For a year ago I was assigned with a task to investigate the future possibilities on monitoring for our team with a new application architecture coming our way. We are a small group and keeping some ~600 non standard servers up and running that are responsible for safe and fast vessel voyage handeling and communications with key partners.
Documentation: docs.coroot.com
Currently we use CheckMK and Graylog to get a grip on our environment consisting of more or less monolithic/soa Linux and windows architectures running in VMware and some on remote sites. The new upcoming system is replacing a twenty years old ERP application, is a microservices architecture in a docker k8s containerized environment. Something that is going to happen with a lot of our applications in the future.
The developers delivering the new system are working in a modern DevOps style so logically things like Istio, Grafana and Prometheus are already in place. Seeking on the internet and comparing some monitoring and observability systems we soon found out that all of them require a lot of work in setting them up to get a visible working oversight of the coming system.
And than there was Coroot. I don't even know how I bumped in to it, but as someone liking things simple and manageable by a bigger group I immediately loved it.
I set up a small prove of concept on a Ubuntu Linux laptop that has some docker containers running with a Coroot version that did not had RBAC in it at the time. I did the docker setup and only had struggles with some ports already in use. After that I gave a demonstration to the group so they could get a grip to what is coming, coroot even shows local services like redis and NtopNG running on the laptop. Recently I gave the group a microservices architecture training to get them acquainted with this new architecture and why we need this kind of observability.
It's an amazing experience to set something up in less then thirty minutes and are almost immediately done in having a visual knowledge of (containerized) applications. I recommend anyone using da containerized landscape or running services locally to use it because of the insights it shows on ones IT services.

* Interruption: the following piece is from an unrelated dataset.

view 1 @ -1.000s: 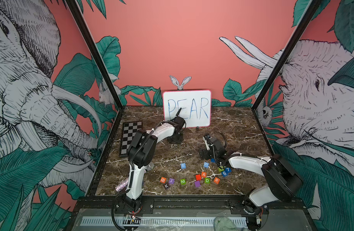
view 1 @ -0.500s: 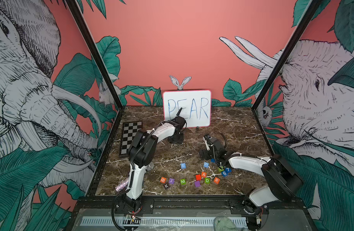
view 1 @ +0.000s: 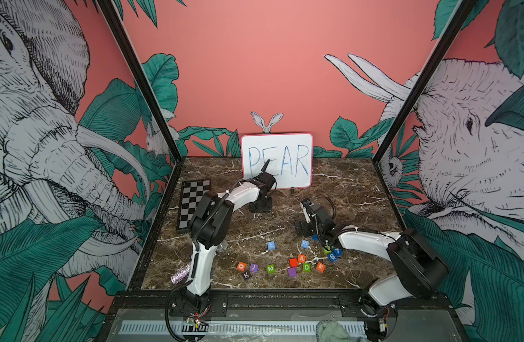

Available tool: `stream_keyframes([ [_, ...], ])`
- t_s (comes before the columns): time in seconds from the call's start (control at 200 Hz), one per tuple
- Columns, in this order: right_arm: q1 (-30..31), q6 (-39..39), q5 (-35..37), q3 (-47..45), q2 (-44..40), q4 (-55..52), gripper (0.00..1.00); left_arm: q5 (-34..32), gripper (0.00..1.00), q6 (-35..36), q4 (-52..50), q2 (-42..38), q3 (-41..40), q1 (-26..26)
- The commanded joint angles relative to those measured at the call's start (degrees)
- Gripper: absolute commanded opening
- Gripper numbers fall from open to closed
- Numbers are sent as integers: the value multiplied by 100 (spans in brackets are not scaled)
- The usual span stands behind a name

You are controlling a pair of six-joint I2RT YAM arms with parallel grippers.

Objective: Spell the uppercase word “pear” with letter blocks
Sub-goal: Place the letter block at the center of the board.

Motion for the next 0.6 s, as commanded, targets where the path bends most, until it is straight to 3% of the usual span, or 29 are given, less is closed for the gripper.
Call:
stream_keyframes([
  [0.0, 28, 45, -10, 103, -5, 112, 99, 71, 50, -130, -119, -175, -173, -58],
  [0.595, 28, 142, -113, 199, -61, -99, 99, 58, 53, -161, 89, -517, -430, -105],
])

Things that are immediately available after starting it up are:
- Automatic service discovery
- Pre build dashboards
- CPU, memory & disk storage
- DNS information if applicable
- Networking I/O metrics
- Application loggings and patterns
- Heatmaps thru continuous profiling
- Traces
- JVM behavior
- Deployment status
- Database response times
- SLO
- Costs of running on AWS, Azure or GCP if you need this
With some extra set-up, there are metrics and state information available for different databases like Redis, mongodb, MySQL and PostgreSQL.
To boost things up we are now examining a bare metal setup as shown in the above pictures and monitor some servers running Graylog, Elasticsearch and Wazuh on bare metal. It just works and gives us application level observability right out of the box that helps. Because Coroot is based on observing containers it puts every application running as the same service name together 🙃🙂
Things we really like is that it has SRE in place, so there is a modern quality based observability on all parts concerning ones applications. Next to that notifications are possible to configure with often used providers like Pagerduty, Slack, Microsoft Teams and others. RBAC is in well place since a few months.
Coroot basically uses eBPF to gather its information with a node-agent that sends the data to Coroot and is stored in Prometheus and Clickhouse. Next to that there is keen intelligence in coroot to visualize the collected data. Because of eBPF Coroot only works in Linux with a minimum kernel version of 5.1 or later. In the paid version there is Ai in place that can examine a problem and point to the place that causes that problem. There is good thinking on using Ai for this.
The people behind Coroot are smart and know what they are doing. Development is an ongoing thing for Coroot, and also on making deployment more easy every day. There is an open Community and paid Enterprise edition, and with being open they are fully present on Github. Documentation is well in place on their website. When there was a problem like we experienced with a new node-agent they react fast on Github where the problem was solved within 30 minutes. Good work.